→ PROBLEM DESCRIPTION
Scan the material for the word "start", then return every line where it appears.

→ EXERCISE DATA

════════════════

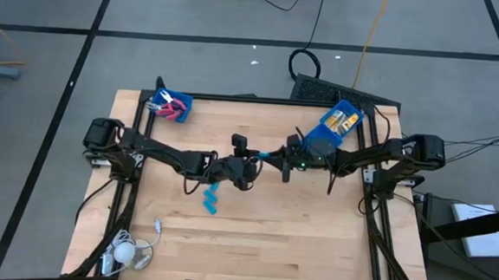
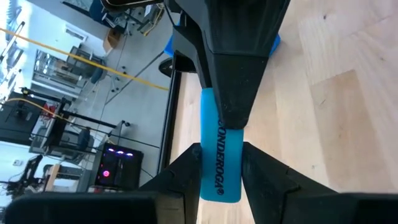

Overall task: Pick & Place School Supplies
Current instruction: Put the blue eraser into the bottom right blue basket

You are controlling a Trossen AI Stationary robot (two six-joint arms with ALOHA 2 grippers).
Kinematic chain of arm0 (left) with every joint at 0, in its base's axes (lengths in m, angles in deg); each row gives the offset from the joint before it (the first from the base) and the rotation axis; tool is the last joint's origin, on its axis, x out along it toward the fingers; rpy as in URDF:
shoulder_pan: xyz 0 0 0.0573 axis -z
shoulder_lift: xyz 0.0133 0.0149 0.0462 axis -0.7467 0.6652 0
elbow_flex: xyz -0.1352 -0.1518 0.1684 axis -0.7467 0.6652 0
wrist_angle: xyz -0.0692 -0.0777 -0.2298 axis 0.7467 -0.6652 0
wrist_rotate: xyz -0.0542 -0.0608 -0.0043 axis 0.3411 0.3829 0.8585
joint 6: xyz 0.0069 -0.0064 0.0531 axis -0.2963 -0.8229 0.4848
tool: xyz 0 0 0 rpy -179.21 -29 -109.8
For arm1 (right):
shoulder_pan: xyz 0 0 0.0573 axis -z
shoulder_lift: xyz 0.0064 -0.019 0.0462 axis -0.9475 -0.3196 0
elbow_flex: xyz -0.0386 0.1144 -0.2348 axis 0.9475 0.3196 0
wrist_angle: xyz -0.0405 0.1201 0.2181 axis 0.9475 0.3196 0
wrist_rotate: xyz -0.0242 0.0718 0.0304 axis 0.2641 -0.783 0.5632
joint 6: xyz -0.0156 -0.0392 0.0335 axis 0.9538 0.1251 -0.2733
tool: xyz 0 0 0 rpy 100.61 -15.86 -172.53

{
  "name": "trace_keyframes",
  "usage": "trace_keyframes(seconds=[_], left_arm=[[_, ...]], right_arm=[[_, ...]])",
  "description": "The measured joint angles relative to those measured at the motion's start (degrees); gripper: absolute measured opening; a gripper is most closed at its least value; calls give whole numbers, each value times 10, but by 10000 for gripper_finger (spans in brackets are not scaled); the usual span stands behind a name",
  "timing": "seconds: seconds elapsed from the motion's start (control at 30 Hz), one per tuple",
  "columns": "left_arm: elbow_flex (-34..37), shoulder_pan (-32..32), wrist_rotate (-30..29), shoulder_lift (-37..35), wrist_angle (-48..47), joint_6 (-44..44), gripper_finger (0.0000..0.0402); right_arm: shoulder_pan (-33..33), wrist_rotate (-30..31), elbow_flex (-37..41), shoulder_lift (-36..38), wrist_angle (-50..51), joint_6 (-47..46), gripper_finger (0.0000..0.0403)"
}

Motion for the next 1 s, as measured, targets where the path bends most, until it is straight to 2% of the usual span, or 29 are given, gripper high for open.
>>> trace_keyframes(seconds=[0.27, 0.43, 0.5, 0.7, 0.83, 0.9, 1.0], left_arm=[[0, 42, -19, 0, -3, -61, 108], [0, 70, -88, 0, 11, -96, 108], [-1, 81, -99, 0, 15, -103, 108], [-11, 79, -53, 0, 18, -135, 112], [-22, 81, -48, -5, 9, -169, 149], [-23, 83, -17, -22, 0, -190, 176], [-19, 79, 67, -62, -31, -231, 211]], right_arm=[[-1, -19, 0, 0, -1, 33, 23], [2, -13, -1, 5, 3, 50, 23], [5, 12, -1, 5, 4, 49, 23], [3, 0, -1, 5, 7, 48, 23], [10, 1, -1, 9, 30, 51, 23], [17, -13, 0, 35, 82, 56, 23], [29, -13, -1, 94, 185, 69, 23]])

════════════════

→ RESPONSE BOX
  "description": "The measured joint angles relative to those measured at the motion's start (degrees); gripper: absolute measured opening; a gripper is most closed at its least value; calls give whole numbers, each value times 10, but by 10000 for gripper_finger (spans in brackets are not scaled); the usual span stands behind a name",
  "timing": "seconds: seconds elapsed from the motion's start (control at 30 Hz), one per tuple",

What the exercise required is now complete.